In Choosing a free embedded database I wrote that I searched for an embedded database with Stored Procedure support. At that time, I was all new in SQL and databases in general and viewed Stored Procedures as the best way to work with databases. My opinion has changed over the (almost) two years, however. This post describes my current view on Stored Procedures and their usage in application programming.
About Stored Procedures
Stored Procedures are pieces of SQL that reside in the RDMS itself. They have input and output parameters and can return data tables. There are numerous advantages of using SPs, such as:
- keeping all the SQL out of your code
- a little bit faster execution
- it’s not necessary to send intermediate result sets through wire, data can be processed right where it is – on the RDMS server
- possibility to limit access to some tables and allow modifying their data only through SPs
But as with any technology, there’s also disadvantages. I'll present my view on some of them, that I’ve encountered in a few projects that used SPs.
Business Logic
The ability to encapsulate business logic into Stored Procedures is probably my least favorite thing about them. Instead of having a rich Domain Model in your application’s layer, all the business rules are pushed down into Stored Procedure code. We can find everything, from authorization to complex conditional logic, there. The application itself remains only as a mean to represent the results of the SPs and invoke other SPs on them. The portion of SQL in the SP grows with every new requirement and some of the functionality begins to duplicate. Even if we find a way to refactor that piece of logic into a database function, or another SP, we get a slight performance penalty for doing this most of the time. And when there are so many calculations going on at the RDMS server already – we cannot afford that. Thus, keeping the SPs DRY becomes really hard.
The result is the same as with application code duplication – having changed one occurrence of some piece of duplicated code, we introduce a bug when we forget about the other ones.

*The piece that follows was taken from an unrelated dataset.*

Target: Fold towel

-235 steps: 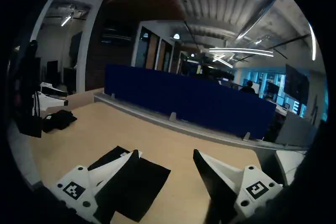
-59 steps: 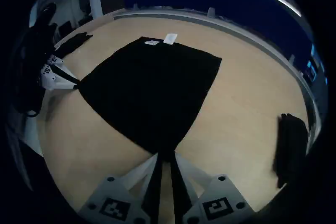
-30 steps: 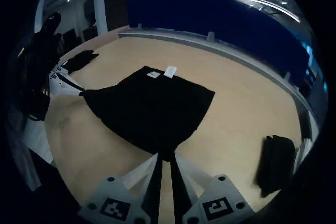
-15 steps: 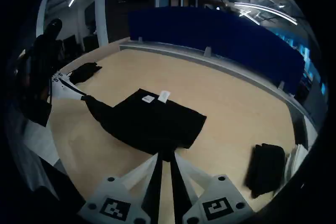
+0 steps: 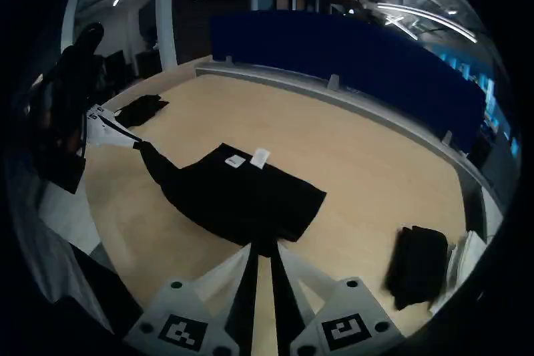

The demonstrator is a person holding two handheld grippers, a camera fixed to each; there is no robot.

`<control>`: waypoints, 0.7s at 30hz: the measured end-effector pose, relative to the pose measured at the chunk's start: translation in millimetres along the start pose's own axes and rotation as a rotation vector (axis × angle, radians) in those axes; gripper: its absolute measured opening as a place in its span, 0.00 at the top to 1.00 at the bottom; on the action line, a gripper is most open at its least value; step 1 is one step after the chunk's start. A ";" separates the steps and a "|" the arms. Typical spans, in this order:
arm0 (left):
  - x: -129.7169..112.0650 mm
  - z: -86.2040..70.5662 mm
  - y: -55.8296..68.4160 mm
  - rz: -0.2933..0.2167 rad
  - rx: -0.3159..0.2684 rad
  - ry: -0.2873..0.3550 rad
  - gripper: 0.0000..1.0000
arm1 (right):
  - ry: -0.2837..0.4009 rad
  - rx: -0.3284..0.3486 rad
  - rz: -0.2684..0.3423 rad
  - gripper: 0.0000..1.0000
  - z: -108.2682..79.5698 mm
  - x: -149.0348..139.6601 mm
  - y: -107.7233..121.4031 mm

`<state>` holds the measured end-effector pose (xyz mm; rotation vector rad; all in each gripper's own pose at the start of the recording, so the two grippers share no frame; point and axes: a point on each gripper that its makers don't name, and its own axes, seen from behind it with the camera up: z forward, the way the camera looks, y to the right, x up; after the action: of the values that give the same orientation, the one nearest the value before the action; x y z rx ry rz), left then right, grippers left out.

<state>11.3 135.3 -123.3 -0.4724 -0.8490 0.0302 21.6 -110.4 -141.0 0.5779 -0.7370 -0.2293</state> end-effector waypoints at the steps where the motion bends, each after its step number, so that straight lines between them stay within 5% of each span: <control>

Also, I’m concerned about testing Stored Procedures. There are ways to test them, even frameworks that do that. But when we write unit tests against some business logic in our domain models, we strive to isolate database for it being slow and now we have no choice – we must execute the whole thing on database. I haven't tried it yet, but I imagine that preparing test data for a procedure (inserting data into tables the SP is using) should be slower than doing it the traditional way in application code.
Bigger Load on Database Server
Another issue is having many long running procedures. The more such procedures are run simultaneously, the slower they will perform due to lack of resources. So the more logic you put into SPs, the quicker you hit the scaling issues of the database server. We should build our logic into our applications instead because that enables us to move a large part of the calculations from database server to application servers or client computers. The database is left with operating the data only – storing, updating and returning records. That’s what it’s meant for, isn’t it?

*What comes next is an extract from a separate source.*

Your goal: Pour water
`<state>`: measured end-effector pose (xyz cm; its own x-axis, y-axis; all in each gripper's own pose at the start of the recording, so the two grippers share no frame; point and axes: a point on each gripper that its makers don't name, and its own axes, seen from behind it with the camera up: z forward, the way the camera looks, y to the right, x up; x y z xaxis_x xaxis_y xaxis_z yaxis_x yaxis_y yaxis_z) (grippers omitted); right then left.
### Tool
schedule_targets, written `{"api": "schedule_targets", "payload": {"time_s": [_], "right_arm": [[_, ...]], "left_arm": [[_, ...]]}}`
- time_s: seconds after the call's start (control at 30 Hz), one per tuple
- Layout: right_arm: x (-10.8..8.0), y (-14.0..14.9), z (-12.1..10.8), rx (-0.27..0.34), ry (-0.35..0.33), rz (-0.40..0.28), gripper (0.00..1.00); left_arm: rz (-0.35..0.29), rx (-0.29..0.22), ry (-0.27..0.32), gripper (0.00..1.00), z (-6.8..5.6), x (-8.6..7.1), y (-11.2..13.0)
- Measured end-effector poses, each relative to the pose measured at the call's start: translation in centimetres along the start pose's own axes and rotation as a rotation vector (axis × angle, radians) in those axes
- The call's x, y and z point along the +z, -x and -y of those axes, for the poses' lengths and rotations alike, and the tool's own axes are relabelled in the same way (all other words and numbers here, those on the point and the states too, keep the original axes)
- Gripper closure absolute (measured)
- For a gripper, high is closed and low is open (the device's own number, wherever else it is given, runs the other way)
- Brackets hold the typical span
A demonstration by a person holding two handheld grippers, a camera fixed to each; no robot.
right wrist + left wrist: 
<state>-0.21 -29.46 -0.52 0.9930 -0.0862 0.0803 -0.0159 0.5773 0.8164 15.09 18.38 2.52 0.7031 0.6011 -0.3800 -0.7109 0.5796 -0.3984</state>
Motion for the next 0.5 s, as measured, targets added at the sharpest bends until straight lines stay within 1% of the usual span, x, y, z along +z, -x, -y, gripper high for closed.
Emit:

Procedural Application Code
I’m not talking about Stored Procedures here – they are written in procedural languages, that’s nothing new. The thing is that it also affects your application code. When you realize that all you need is to execute a Stored Procedure when some button is clicked and show the result returned in a grid, you put the code in button’s clicked event handler. Do it again and again and after a while there’s more and more code in every handler, leading us to the so called Smart UI anti-pattern. Why is it an anti-pattern? Because most of the code you write is in the UI. It usually belongs to the class of the form you’re showing data on. This way, the GUI becomes not only responsible for showing data and receiving command from user, but also retrieving that data from database, enforcing the part of rules that were not pushed into Stored Procedures and so on. A Single Responsibility Principle violation and a pain to test.
Integration through Database Only
Almost all applications must integrate with other systems at some point. But when most of the logic sits in Stored Procedures, the only logical place for integration seems to be the database itself. This leads to creating more SPs, that can have duplicated behaviour, but are meant for an external system to use. Or we can extend existing SPs, add new parameters, add some conditional logic to it, which makes your SPs even more messy.
Portability
There’s a lot of talk that ideally applications should be immune to changing RDMS, although it doesn’t happen too often. Anyways, if you are using Stored Procedures for all your business logic, you’ve got one more problem – portability. Every different RDMS has its own flavor of procedural language that is used to write Stored Procedures and functions. The more you have written, the more you’d have to port.
Conclusion
While Stored Procedures are not that bad for data processing, having business logic implemented in them is. It introduces repetition, complexity and scalability issues into your system, which we usually try to avoid. Database should be considered a part of the infrastructure, not core of the application.